§ Provided records
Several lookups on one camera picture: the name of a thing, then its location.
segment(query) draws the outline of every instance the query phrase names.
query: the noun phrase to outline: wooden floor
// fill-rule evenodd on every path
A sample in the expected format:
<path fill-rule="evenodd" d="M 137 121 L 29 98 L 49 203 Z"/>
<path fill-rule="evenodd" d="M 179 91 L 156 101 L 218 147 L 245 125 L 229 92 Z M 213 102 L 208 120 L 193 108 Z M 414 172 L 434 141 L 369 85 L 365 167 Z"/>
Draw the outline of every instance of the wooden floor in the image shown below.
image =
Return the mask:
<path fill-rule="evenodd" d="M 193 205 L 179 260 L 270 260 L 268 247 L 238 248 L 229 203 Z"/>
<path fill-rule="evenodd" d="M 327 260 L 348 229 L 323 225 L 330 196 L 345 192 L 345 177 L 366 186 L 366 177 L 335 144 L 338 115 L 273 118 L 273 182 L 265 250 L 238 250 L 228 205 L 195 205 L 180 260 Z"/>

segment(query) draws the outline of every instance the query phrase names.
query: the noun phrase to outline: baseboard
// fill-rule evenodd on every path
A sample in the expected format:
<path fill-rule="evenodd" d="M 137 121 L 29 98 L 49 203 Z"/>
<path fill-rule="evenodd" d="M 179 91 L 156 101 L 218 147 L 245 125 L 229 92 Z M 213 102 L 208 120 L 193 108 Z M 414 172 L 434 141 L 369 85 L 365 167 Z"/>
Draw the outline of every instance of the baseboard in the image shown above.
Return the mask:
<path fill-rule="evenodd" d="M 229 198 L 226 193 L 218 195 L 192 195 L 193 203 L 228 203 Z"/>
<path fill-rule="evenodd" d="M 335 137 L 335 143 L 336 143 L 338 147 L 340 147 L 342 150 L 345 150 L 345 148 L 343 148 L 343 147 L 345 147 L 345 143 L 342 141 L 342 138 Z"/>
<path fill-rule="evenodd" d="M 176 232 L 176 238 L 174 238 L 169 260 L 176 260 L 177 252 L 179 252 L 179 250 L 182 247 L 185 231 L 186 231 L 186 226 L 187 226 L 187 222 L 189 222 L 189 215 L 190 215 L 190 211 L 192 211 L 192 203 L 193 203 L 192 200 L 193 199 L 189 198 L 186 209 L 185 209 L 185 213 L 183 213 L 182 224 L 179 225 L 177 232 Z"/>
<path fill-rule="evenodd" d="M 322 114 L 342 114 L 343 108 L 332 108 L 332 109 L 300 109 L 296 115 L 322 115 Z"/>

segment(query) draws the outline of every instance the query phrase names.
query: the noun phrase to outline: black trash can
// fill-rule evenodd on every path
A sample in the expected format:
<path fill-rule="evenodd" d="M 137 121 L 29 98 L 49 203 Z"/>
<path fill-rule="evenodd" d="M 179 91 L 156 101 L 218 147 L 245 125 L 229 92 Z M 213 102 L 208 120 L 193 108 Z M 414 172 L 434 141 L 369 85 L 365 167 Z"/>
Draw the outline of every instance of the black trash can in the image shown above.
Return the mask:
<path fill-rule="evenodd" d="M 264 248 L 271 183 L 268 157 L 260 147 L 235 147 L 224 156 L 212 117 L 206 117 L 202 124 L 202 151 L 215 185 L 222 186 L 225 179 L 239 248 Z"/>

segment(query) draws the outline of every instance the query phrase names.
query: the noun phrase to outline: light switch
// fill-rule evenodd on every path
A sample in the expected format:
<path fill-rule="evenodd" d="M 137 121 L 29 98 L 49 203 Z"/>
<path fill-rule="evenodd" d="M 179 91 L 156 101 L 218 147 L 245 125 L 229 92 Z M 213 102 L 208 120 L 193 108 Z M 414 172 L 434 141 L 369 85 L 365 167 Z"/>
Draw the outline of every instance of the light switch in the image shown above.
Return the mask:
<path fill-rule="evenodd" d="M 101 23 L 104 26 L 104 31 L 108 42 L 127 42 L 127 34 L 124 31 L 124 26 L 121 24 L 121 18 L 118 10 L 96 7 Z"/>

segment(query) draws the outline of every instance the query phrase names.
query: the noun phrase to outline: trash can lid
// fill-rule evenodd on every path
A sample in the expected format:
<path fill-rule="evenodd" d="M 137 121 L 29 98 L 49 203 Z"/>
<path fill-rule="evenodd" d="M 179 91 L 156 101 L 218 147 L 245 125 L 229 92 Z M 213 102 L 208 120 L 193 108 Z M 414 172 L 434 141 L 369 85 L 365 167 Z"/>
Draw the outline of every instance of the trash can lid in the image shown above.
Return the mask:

§ What you should do
Exactly how many lines of the listing above hold the word "light"? Give the number alone.

§ Task result
2